Achieving Scale in Live Migrations : Comparing Splunk vs ETL here I must say the jury is still out as who provides an agile secure scaling for most of the use cases. While not much competitive benchmark data exist currently on a given well defined use case I personally think that one has to work with both vendors how to arrive at an optimum migration flow plan and the overall architecture to ensure scaling is attainable. What I must suggest is that one should start with a great baseline for extracting the key components from both vendors. For example in case of ETL Metrics, Logging, Business Analytics, and Security Analytics –all of these come with pre-built configurations making it easy to use Beats and Logstash to ingest the respective type of data, and include default Kibana searches, dashboards, and visualizations to deliver instant insights. This vendor claims that the Elastic Cloud and Elastic Cloud Enterprise and The Elastic Stack and solutions can be deployed on premises, in public and private clouds, and in hybrid environments.
I also found that shipping data to Splunk is fairly easy.

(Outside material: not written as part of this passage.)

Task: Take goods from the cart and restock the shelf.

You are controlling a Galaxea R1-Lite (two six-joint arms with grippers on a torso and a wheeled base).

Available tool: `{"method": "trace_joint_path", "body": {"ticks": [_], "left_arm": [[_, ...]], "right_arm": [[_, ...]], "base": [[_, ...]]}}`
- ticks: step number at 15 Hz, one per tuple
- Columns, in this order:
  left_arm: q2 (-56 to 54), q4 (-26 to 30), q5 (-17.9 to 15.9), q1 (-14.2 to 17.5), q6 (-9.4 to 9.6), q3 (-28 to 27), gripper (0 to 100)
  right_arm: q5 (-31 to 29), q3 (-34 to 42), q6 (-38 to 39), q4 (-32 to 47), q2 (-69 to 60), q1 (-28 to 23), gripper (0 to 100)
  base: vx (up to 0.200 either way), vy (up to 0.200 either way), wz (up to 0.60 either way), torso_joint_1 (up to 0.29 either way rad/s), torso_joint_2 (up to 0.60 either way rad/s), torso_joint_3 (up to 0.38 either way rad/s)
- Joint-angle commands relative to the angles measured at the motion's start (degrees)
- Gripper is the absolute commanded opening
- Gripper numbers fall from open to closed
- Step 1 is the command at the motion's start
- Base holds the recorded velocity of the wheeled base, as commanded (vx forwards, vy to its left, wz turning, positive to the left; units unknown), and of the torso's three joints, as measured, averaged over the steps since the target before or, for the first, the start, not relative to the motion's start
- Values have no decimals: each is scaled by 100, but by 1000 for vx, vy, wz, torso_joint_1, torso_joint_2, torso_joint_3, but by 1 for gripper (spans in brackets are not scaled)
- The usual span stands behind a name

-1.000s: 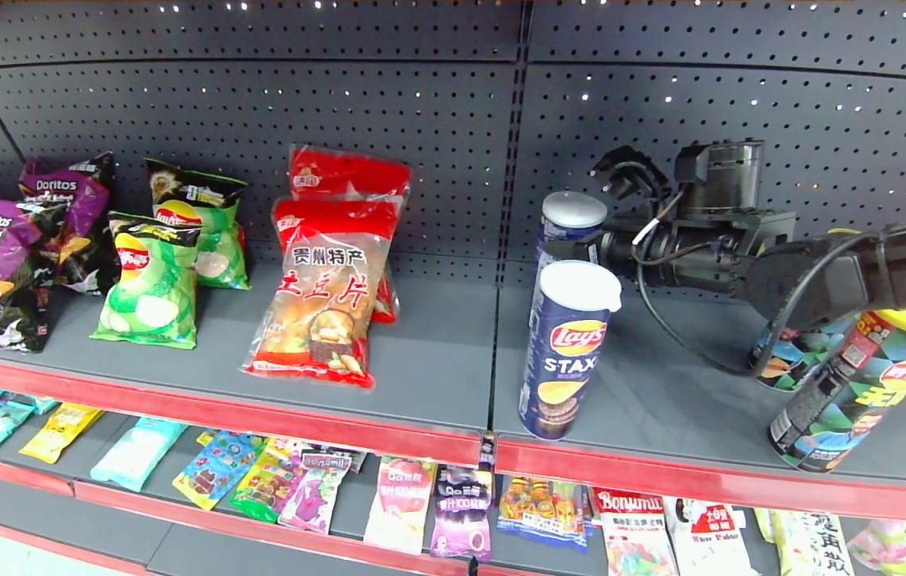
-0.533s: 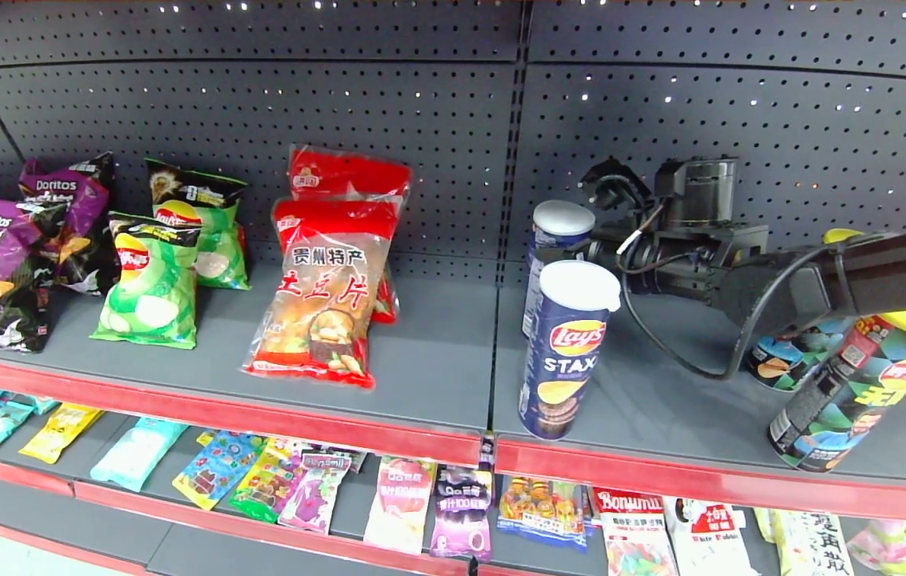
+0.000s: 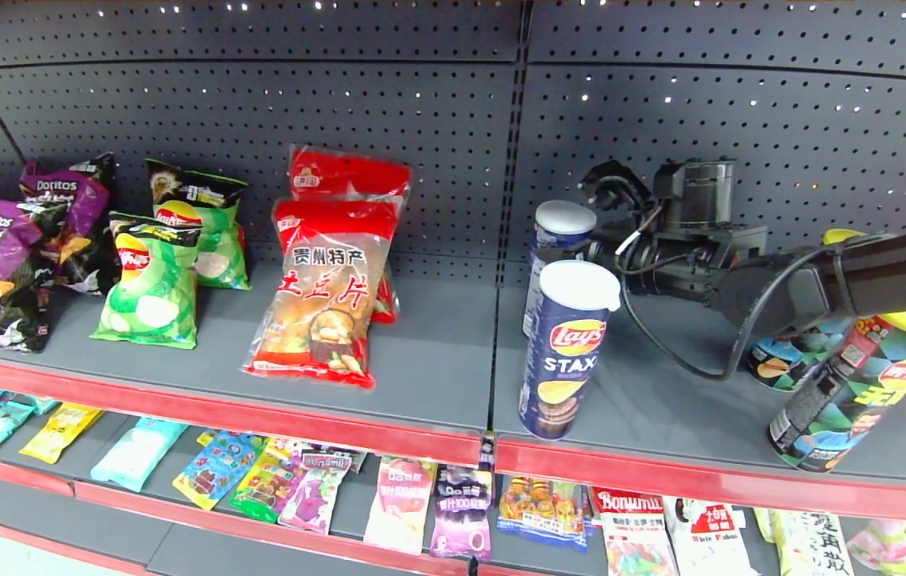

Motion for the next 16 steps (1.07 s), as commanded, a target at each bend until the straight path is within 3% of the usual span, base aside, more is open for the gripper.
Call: {"method": "trace_joint_path", "body": {"ticks": [1,4,5,12,16], "left_arm": [[10,2,2,0,2,2,100],[10,2,2,0,2,2,100],[10,2,2,0,2,-6,100],[10,2,2,0,-7,2,100],[10,-7,-16,0,-7,2,100]], "right_arm": [[-22,9,-4,10,-34,-20,0],[-31,26,-4,10,-34,-20,0],[-31,26,-4,10,-34,-20,100],[-277,61,84,28,-245,-20,100],[-532,545,101,81,-869,-20,100]], "base": [[0,0,0,0,0,0],[0,0,0,0,0,0],[0,0,0,0,0,0],[0,0,0,0,0,0],[0,0,0,0,0,0]]}}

After installation, the forwarders come pre-configured for a wide selection of data sources such as files and directories, network events, windows sources and application logs, and they are used to import data into Splunk . Important to note here is the fact that Splunk web UI includes flexible controls that allow you to edit and add new components to your dashboard. Management and user controls are great and can be configured differently for multiple users, with each having a customized dashboard. Splunk also supports visualizations on mobile devices with application and visualization components that are easy to customize using XML.
I hope this helps to a wide range of audience and I am sure many many unanswered questions still remain. Will come up with a follow-up to this with more competitive data and with greater granularity illustrating 1 or 2 use cases in a great depth.